Update QA lab parity gate for GPT-5.5 vs Opus 4.7 and harden preflight

## Problem

The QA lab parity gate and related tests are only partially updated for the current frontier model targets as of 2026-04-29. The OpenAI candidate lane has moved to `openai/gpt-5.5`, but several workflow names, artifact paths, mock-model fixtures, reports, scenario docs, and the Anthropic baseline still encode GPT-5.4 / Opus 4.6 era assumptions.
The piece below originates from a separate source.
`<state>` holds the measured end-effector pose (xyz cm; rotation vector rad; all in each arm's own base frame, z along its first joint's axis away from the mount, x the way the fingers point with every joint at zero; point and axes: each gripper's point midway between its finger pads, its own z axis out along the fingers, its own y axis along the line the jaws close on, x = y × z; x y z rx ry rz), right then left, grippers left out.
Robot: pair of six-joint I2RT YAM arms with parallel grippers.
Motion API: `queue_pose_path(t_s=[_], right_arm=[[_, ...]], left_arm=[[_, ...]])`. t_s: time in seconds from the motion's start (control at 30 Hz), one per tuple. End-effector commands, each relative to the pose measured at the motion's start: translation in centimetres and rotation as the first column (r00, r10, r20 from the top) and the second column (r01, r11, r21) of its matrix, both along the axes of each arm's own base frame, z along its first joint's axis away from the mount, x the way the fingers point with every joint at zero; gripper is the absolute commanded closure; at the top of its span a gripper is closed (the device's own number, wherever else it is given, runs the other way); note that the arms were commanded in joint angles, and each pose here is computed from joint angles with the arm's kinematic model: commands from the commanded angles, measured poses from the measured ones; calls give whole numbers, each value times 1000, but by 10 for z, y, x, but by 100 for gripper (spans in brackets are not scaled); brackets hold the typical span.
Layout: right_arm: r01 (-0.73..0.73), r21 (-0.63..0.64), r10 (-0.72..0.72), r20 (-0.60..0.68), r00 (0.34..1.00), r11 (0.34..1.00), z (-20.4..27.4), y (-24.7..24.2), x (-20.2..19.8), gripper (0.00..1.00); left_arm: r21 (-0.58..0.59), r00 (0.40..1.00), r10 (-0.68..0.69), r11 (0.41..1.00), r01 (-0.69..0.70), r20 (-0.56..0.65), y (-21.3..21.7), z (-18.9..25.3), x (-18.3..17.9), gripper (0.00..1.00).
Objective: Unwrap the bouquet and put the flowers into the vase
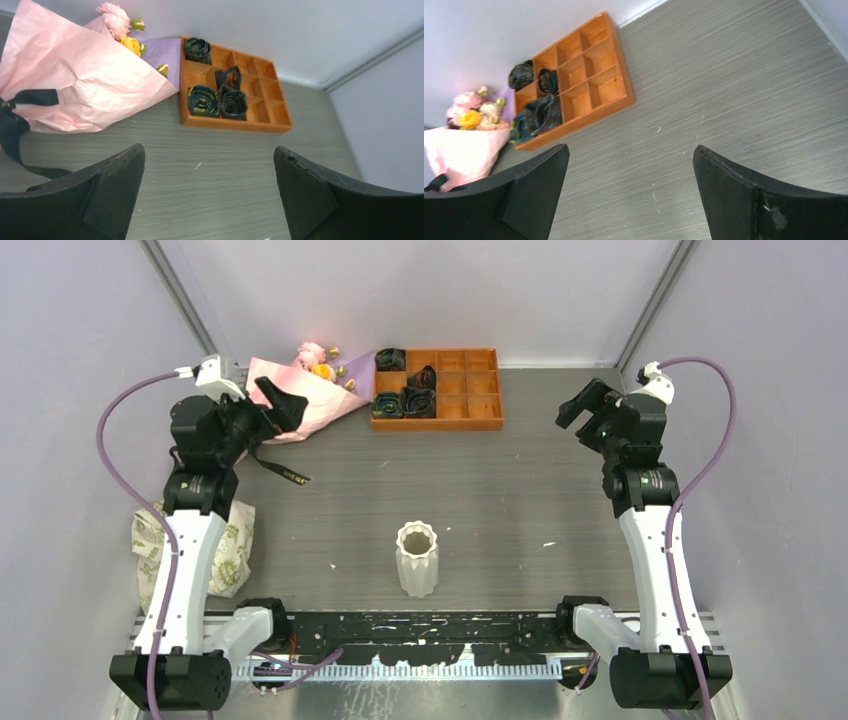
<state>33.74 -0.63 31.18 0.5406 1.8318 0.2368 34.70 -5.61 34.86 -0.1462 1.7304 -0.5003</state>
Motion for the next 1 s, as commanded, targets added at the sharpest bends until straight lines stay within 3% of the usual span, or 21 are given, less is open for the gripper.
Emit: queue_pose_path(t_s=[0.0, 0.1, 0.13, 0.2, 0.3, 0.4, 0.5, 0.57, 0.63, 0.67, 0.77, 0.87, 0.97], right_arm=[[-107, 62, 97, 155, 983, 992, 54, 24, -13, 1], [-177, 107, 154, 193, 969, 978, 75, 38, -14, 1], [-208, 130, 175, 227, 958, 970, 83, 44, -16, 1], [-197, 209, 134, 282, 950, 958, 89, 46, -19, 0], [-235, 273, 115, 392, 913, 933, 96, 51, -31, 1], [-327, 257, 191, 441, 877, 909, 103, 66, -43, 1], [-368, 240, 254, 398, 882, 898, 105, 75, -48, 0], [-369, 238, 266, 374, 888, 899, 105, 76, -52, 1], [-363, 234, 260, 375, 890, 902, 105, 75, -54, 1], [-362, 231, 258, 381, 888, 903, 106, 74, -56, 1], [-359, 234, 256, 375, 891, 904, 104, 74, -58, 0], [-358, 231, 265, 355, 897, 904, 99, 75, -61, 1], [-347, 219, 259, 348, 901, 912, 96, 72, -63, 1]], left_arm=[[-266, 994, 109, 959, -99, 23, 3, 70, -22, 0], [-456, 997, 15, 890, 24, 80, -20, 118, -41, 0], [-491, 981, -48, 860, 138, 190, -32, 148, -49, 0], [-542, 951, -128, 796, 268, 281, -46, 178, -68, 0], [-615, 950, -197, 726, 307, 242, -57, 187, -91, 0], [-429, 857, -321, 760, 487, 403, -73, 206, -121, 4], [-260, 789, -365, 804, 534, 494, -77, 209, -143, 4], [-263, 808, -314, 834, 486, 498, -70, 199, -140, 1], [-304, 862, -220, 872, 383, 457, -56, 192, -126, 0], [-265, 888, -214, 902, 339, 408, -53, 188, -117, 0], [-152, 990, -121, 980, 131, 74, -29, 140, -54, 2], [21, 973, -1, 1000, 6, -231, 1, 77, -13, 2], [171, 931, 90, 985, -30, -353, 25, 34, 25, 2]])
That makes the expensive QA/parity gate harder to trust: it can be green while still validating the old Opus baseline, and stale labels like `gpt54` / `opus46` make it unclear what actually ran.

## Current upstream evidence

Checked against current `origin/main` on 2026-04-29 at `fa8a7d70ee` (`docs: fix clawsweeper skill metadata`).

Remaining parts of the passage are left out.